DBRS Morningstar Confirms All Ratings on COMM 2014-UBS4 Mortgage Trust
CMBSDBRS Limited (DBRS Morningstar) confirmed its ratings on the Commercial Mortgage Pass-Through Certificates, Series 2014-UBS4 issued by COMM 2014-UBS4 Mortgage Trust as follows:
-- Class A-3 at AAA (sf)
-- Class A-4 at AAA (sf)
-- Class A-5 at AAA (sf)
-- Class A-SB at AAA (sf)
-- Class A-M at AAA (sf)
-- Class X-A at AAA (sf)
-- Class B at AA (sf)
-- Class X-B at A (high) (sf)
-- Class C at A (sf)
-- Class PEZ at A (sf)
-- Class D at BBB (low) (sf)
-- Class X-C at B (high) (sf)
-- Class E at B (sf)
-- Class X-D at B (sf)
-- Class F at B (low) (sf)
All trends are Stable.
The rating confirmations and Stable trends reflect DBRS Morningstar’s current outlook and loss expectations for the transaction, which remain relatively unchanged from the November 2022 review. Although the pool is generally stable, it is noteworthy that there is a high concentration of loans collateralized by office properties, which represent more than 30% of the current pool balance. Those loans include the two largest loans in the pool, one of which is delinquent and the other of which is current but showing some challenges related to dark space across the collateral office portfolio. In addition to these loans, there are select others showing increased risks from issuance. However, in addition to loan-level factors mitigating risks in some cases, DBRS Morningstar also notes that the transaction as a whole benefits from increased credit support to the bonds as a result of scheduled amortization and loan repayments, as well as significant defeasance.

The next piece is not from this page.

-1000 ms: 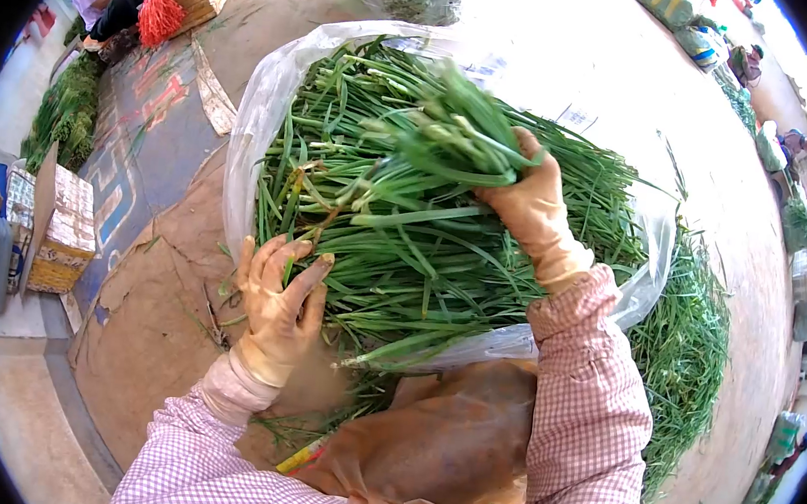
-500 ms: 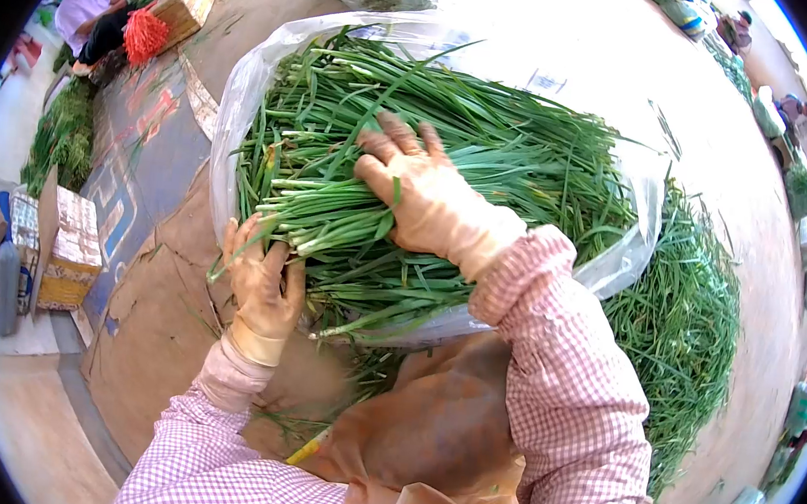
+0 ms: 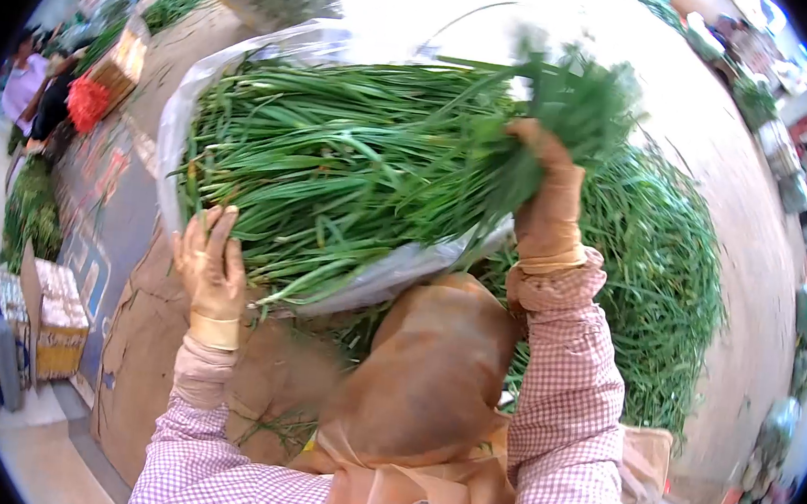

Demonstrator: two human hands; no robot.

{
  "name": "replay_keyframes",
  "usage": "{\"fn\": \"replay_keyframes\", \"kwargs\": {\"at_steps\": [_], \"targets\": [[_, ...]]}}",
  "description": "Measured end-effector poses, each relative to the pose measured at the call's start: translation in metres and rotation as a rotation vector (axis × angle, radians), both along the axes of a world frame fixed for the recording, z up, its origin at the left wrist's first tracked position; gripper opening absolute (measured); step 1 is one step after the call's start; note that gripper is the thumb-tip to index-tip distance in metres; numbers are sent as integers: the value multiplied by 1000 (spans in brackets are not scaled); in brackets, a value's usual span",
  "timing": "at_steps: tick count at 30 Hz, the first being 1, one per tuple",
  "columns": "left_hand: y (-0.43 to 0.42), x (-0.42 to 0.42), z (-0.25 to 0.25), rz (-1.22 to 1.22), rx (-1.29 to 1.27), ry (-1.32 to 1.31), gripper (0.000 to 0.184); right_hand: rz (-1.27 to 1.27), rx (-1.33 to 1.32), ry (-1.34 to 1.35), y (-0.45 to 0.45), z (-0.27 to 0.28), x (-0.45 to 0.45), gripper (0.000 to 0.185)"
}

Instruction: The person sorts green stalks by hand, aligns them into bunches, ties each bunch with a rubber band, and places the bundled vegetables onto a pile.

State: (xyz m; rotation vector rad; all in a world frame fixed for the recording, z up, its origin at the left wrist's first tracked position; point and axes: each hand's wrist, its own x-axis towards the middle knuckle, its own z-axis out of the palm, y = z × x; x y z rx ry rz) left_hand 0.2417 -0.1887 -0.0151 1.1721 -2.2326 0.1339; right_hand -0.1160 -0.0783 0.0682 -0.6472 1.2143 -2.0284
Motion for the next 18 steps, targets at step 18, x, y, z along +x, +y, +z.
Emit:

At issuance, the transaction consisted of 91 fixed-rate loans secured by 124 commercial and multifamily properties, with a trust balance of $1.29 billion. As of the January 2023 remittance, 80 loans remain within the transaction with a trust balance of $1.0 billion, reflecting total collateral reduction of 21.72% since issuance. There are currently 28 fully defeased loans, representing 13.8% of the pool. Six loans, representing 13.1% of the pool, are currently in special servicing, and 17 loans, representing 25.5% of the pool, are on the servicer’s watchlist.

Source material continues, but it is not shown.